TASK ITEM: From the entries that follow, reproduce exactly and only the lines from the line with "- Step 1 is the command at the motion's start" to the line with "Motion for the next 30", endpoints included.
◇ ◇ ◇ ◇ ◇
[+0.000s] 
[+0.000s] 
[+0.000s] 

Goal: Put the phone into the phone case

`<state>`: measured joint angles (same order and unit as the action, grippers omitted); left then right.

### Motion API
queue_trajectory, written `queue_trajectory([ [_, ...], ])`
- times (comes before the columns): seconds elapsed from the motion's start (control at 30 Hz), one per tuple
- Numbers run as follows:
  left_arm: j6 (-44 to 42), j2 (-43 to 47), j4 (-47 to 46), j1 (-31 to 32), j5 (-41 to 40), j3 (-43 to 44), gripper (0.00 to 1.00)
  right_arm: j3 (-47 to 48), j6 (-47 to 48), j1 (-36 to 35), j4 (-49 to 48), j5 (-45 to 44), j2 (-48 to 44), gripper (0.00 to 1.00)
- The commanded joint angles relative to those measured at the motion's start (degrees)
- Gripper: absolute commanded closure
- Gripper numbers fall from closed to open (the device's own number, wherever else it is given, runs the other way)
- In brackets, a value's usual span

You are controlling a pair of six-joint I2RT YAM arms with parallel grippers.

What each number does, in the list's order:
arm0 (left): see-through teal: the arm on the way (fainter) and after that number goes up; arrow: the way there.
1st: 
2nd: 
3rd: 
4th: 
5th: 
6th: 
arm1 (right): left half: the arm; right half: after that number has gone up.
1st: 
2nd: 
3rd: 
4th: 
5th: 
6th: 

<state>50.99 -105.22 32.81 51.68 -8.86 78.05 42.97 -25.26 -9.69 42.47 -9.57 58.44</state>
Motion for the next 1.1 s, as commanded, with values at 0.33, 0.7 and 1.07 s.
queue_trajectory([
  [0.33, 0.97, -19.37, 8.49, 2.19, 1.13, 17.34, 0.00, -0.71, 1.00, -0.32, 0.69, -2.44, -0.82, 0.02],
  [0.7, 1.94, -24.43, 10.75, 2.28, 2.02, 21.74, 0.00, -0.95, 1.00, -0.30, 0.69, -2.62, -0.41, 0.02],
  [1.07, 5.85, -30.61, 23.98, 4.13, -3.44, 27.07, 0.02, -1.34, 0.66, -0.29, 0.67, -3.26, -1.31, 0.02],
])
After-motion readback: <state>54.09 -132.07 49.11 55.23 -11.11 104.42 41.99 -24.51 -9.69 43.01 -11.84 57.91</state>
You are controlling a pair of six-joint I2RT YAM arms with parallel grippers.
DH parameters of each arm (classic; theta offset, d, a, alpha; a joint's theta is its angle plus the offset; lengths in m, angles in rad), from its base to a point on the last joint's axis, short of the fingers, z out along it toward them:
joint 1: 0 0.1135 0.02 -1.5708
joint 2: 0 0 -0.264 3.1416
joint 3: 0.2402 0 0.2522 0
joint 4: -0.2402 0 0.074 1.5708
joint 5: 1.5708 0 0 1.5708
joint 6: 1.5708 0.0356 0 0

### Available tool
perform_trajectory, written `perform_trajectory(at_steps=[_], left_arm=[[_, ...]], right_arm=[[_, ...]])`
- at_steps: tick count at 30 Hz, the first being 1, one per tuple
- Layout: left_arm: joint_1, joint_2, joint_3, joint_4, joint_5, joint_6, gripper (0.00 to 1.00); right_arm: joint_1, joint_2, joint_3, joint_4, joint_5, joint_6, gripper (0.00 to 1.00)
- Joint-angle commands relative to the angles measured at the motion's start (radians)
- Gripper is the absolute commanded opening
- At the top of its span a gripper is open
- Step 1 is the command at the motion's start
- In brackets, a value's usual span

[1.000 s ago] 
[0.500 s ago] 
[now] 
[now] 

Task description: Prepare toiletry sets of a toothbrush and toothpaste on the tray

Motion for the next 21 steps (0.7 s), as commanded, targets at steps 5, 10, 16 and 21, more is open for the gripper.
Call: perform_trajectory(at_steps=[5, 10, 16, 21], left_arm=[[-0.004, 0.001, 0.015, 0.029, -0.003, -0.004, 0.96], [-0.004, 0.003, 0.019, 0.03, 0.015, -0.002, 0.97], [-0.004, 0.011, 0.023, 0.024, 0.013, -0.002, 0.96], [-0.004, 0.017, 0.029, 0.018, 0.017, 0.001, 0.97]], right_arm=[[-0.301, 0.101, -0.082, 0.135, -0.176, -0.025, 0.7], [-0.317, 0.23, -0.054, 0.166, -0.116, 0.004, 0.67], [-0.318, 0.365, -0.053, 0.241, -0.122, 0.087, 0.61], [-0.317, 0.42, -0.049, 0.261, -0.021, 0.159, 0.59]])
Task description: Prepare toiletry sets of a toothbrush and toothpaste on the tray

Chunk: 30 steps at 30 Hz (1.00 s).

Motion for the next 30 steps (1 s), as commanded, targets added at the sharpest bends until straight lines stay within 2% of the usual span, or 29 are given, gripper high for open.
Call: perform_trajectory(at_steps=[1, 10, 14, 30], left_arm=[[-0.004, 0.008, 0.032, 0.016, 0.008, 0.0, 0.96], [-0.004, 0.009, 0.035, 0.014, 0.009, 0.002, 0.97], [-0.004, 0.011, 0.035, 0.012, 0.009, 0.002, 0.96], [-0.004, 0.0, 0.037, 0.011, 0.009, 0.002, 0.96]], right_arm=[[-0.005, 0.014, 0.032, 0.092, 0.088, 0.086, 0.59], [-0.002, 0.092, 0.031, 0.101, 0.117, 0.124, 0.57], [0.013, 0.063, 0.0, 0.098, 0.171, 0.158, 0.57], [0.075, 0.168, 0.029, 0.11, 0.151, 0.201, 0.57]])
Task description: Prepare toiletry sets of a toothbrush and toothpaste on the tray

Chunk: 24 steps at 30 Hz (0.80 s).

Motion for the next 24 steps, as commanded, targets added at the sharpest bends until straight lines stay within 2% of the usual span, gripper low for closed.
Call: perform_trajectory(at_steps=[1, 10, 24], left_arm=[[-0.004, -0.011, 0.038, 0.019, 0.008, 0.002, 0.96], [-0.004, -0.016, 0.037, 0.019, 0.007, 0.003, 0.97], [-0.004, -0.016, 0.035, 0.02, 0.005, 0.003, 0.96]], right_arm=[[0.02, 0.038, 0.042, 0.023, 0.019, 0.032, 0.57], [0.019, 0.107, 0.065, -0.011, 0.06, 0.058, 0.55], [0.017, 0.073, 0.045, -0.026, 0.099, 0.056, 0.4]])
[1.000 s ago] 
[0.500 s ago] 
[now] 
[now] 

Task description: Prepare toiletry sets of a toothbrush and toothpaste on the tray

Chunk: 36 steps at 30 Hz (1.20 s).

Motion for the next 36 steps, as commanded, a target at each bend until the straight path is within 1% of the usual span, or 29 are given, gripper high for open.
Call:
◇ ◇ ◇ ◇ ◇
PROBLEM SOLUTION:
- Step 1 is the command at the motion's start
- In brackets, a value's usual span

[1.000 s ago] 
[0.500 s ago] 
[now] 
[now] 

Task description: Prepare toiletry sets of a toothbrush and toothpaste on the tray

Motion for the next 21 steps (0.7 s), as commanded, targets at steps 5, 10, 16 and 21, more is open for the gripper.
Call: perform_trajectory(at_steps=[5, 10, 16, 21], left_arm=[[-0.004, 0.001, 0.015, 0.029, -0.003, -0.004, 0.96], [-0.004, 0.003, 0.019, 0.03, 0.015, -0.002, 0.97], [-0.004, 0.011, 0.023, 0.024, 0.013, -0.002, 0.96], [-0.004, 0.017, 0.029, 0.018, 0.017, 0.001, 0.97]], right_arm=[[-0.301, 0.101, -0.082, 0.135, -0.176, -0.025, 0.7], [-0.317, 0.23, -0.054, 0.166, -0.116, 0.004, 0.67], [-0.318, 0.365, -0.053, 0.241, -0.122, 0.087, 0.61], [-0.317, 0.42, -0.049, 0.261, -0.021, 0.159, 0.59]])
Task description: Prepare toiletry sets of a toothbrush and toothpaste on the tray

Chunk: 30 steps at 30 Hz (1.00 s).

Motion for the next 30 steps (1 s), as commanded, targets added at the sharpest bends until straight lines stay within 2% of the usual span, or 29 are given, gripper high for open.

There is no more to this answer.